Ce mardi 15 septembre, à l'occasion de la Journée internationale pour la liberté d'instruction, le collectif CMIEF a manifesté sur l'Esplanade de Montpellier pour réclamer l'abandon de l'autorisation préalable de l'IEF. Parmi les manifestants, Galadriel, maman d'Ava, 5 ans, a accepté de témoigner sur son parcours semé d'embûches pour pouvoir instruire sa fille à la maison.
Une maman déterminée à défendre son choix
Galadriel participe à la manifestation avec sa fille Ava, qui joue avec d'autres enfants sur l'Esplanade. La petite fille, qui rentre en grande section de maternelle cette année, fait habituellement l'école à la maison. « Notre cas n'est pas forcément celui des autres familles, précise la jeune femme. C'est important car le choix de l'IEF dépend de multiples facteurs propres à chacun. »
Comme les autres mamans présentes, Galadriel prône la liberté de choisir entre l'école et l'instruction à domicile. Elle avait déjà ce projet d'IEF dès les 3 ans de sa fille, mais Ava a fait sa première rentrée de maternelle à l'école. « On lui a laissé le choix, elle a voulu tester l'école et puis surtout le dossier est très long et c'est un combat pour obtenir l'autorisation. »
Un parcours du combattant pour obtenir l'autorisation
Pour la moyenne section, la famille opte finalement pour l'école à la maison. « Mon compagnon est restaurateur. Il fait les saisons. Six mois de l'année nous vivons à Saint-Jean-de-Fos et les autres nous les passons en Savoie. L'IEF permet que ma fille puisse voir son père puisqu'il a des heures décalées. »

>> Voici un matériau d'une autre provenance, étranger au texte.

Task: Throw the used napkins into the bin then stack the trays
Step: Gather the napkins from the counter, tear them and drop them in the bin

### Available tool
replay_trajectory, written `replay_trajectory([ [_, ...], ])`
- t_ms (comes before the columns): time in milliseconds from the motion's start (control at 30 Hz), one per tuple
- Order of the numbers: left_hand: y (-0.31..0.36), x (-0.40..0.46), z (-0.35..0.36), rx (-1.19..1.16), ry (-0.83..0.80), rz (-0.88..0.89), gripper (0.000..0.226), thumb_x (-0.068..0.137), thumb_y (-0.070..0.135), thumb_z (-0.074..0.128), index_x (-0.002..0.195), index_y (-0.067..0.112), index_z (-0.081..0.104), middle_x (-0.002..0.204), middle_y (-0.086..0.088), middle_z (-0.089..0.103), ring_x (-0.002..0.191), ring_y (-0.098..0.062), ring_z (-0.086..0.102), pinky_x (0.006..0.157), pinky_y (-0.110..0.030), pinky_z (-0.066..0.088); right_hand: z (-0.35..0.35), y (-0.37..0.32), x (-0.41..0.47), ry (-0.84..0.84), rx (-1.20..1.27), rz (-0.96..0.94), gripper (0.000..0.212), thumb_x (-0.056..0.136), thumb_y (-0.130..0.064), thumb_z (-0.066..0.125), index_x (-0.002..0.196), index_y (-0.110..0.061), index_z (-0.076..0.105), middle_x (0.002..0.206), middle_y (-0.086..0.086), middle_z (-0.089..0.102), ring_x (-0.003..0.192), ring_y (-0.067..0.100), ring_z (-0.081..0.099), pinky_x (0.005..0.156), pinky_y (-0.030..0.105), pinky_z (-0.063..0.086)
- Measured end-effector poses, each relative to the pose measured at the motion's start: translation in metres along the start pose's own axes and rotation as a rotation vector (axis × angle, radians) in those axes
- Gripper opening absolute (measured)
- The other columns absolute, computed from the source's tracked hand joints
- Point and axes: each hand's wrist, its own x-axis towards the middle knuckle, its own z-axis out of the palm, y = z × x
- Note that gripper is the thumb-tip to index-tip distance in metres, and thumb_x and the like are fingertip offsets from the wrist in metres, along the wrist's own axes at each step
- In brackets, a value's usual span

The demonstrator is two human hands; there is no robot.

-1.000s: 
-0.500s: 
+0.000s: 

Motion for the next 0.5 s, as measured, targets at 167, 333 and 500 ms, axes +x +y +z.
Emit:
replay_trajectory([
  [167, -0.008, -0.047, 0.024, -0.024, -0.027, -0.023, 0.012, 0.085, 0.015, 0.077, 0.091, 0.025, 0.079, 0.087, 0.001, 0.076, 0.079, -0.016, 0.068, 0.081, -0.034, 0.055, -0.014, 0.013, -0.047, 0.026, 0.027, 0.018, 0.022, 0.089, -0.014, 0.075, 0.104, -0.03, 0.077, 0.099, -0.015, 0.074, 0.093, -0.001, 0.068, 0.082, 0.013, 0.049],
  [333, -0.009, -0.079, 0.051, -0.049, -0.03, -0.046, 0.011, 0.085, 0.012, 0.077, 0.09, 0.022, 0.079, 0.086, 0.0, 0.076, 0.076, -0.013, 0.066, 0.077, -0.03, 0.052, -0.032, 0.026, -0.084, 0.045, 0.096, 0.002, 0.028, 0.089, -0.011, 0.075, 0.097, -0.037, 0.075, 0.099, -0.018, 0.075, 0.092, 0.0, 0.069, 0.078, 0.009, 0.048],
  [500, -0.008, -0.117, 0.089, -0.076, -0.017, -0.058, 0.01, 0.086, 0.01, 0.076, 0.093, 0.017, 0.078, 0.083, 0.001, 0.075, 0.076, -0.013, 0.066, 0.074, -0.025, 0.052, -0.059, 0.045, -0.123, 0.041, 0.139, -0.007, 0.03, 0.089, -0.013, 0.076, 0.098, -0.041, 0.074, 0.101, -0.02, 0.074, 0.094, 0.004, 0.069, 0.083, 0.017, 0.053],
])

Galadriel aurait pu inscrire Ava dans une école dans le Sud pendant six mois et dans une autre à la montagne, mais elle a fait un autre choix : « J'ai choisi de ne pas travailler pour qu'elle puisse avoir ce choix. » Pourtant, la famille s'est heurtée à un refus. « On a fait des recours, on a dû se battre pour obtenir l'autorisation. » Même si la famille a finalement eu gain de cause, « ça n'a pas été une rentrée sereine… »
« Nous ne rejetons pas l'idée de remettre Ava à l'école, bien au contraire. Mais si à chaque fois c'est compliqué si on veut faire machine arrière, on préfère ne pas tenter. C'est jamais gagné. Chaque année rebelote. C'est difficile de savoir ce qu'ils attendent. » Pour cette rentrée, Galadriel et Ava ont toutefois décroché l'autorisation sans souci.
Un quotidien rythmé par un apprentissage personnalisé
L'instruction en famille ne signifie pas que tous les jours sont simples. « On suit le programme. L'apprentissage personnalisé va plus vite. Mais il y a des fois où c'est plus long », sourit la maman, heureuse de pouvoir donner cette « chance » à son enfant. Quant au futur retour d'Ava en classe, sa maman n'est pas inquiète : « Ça se fera naturellement. »
Une mobilisation contre le régime d'autorisation préalable
Le Collectif de l'Académie de Montpellier pour l'Instruction en famille (CMIEF) a manifesté contre le régime d'autorisation préalable imposé à l'IEF sur l'Esplanade de Montpellier, avant de se rendre au rectorat. « L'application de la loi ne répond à aucune logique nationale cohérente, les taux de refus varient de moins de 1 % à plus de 58 % selon les départements, c'est une loterie. »
L'instruction en famille est surtout choisie pour respecter le rythme de l'enfant et pour des raisons pédagogiques, détaille le collectif. « Les études confirment que les enfants n'ont pas de difficultés de socialisation », précise Maud Flavigny du collectif, qui s'est rendue au rectorat. « Nous avons pu avoir une rencontre comme on nous l'accorde régulièrement. Nous en sommes ressorties déçues. On va poursuivre les discussions. Mais ça manque de transparence au niveau des chiffres. »
Le groupe s'est étoffé au fil de l'après-midi, et une délégation s'est rendue au rectorat pour faire part de ses revendications.